Pinup abuzz over bees
A lover of all things vintage hopes to raise awareness about bees with her alter ego - Miss Honey Bee.
The Raglan-based beauty is one of 10 finalists - and the only Waikato finalist - for Miss Pinup New Zealand.
But Emma Pike, 29, hopes the pinup competition is a way to highlight the horrors of potential honey bee colony collapse.
It hits close to home for Pike who has been a beekeeper with her husband for 10 years. Together, they own 120 hives. ‘‘One in every three bites of food you eat - so a third of food - is pollinated by bees. That’s a pretty big hunk of your food.
‘‘[Bees] are just so hard working. They never rest, they don’t sleep. They’re just so intelligent,’’ Pike said. ‘‘And they’re all ladies which is awesome. They kick all the males out most of the time. Girl-power.’’

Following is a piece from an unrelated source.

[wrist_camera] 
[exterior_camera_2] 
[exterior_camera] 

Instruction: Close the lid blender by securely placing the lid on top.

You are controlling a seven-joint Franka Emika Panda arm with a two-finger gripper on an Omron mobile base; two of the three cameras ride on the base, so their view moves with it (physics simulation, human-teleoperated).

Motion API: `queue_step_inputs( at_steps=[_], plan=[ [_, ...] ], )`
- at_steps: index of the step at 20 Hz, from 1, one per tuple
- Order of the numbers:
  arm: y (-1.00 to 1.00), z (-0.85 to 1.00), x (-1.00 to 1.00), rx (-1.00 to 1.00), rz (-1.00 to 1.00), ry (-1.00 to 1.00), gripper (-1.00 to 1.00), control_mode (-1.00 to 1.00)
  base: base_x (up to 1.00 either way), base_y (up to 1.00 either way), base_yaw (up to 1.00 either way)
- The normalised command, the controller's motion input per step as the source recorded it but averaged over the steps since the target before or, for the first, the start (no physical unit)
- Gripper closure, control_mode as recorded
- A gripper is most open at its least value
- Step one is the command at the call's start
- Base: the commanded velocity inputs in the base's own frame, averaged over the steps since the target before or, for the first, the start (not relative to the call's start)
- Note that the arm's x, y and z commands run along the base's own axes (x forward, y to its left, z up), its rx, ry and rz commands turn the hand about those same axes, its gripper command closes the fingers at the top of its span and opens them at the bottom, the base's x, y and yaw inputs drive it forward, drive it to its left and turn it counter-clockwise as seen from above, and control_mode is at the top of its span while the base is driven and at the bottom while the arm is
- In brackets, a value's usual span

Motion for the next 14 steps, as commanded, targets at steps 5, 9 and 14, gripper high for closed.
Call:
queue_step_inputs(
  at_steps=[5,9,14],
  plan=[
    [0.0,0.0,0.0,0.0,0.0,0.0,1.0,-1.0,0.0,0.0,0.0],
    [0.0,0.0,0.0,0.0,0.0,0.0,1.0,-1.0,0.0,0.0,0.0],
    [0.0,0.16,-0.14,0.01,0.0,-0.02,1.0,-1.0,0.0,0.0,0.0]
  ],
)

But thriving wasps, lack of food sources, disease and pesticides all threaten Pike’s favourite species.
‘‘[Pesticides] can damage the bees brain cells. They pick up the chemicals and they get all fuzzy and they don’t know how to get home so they die.
‘‘I wanted to use the competition as a platform to help educate people to plant bee-friendly flowers, check their garden sprays and just support local bee keepers.’’
‘‘We need to understand that the bees are affected by the environment.‘‘
Miss Pinup New Zealand is part of The Very Vintage Day Out, an annual vintage festival held in Auckland on October 28 and 29.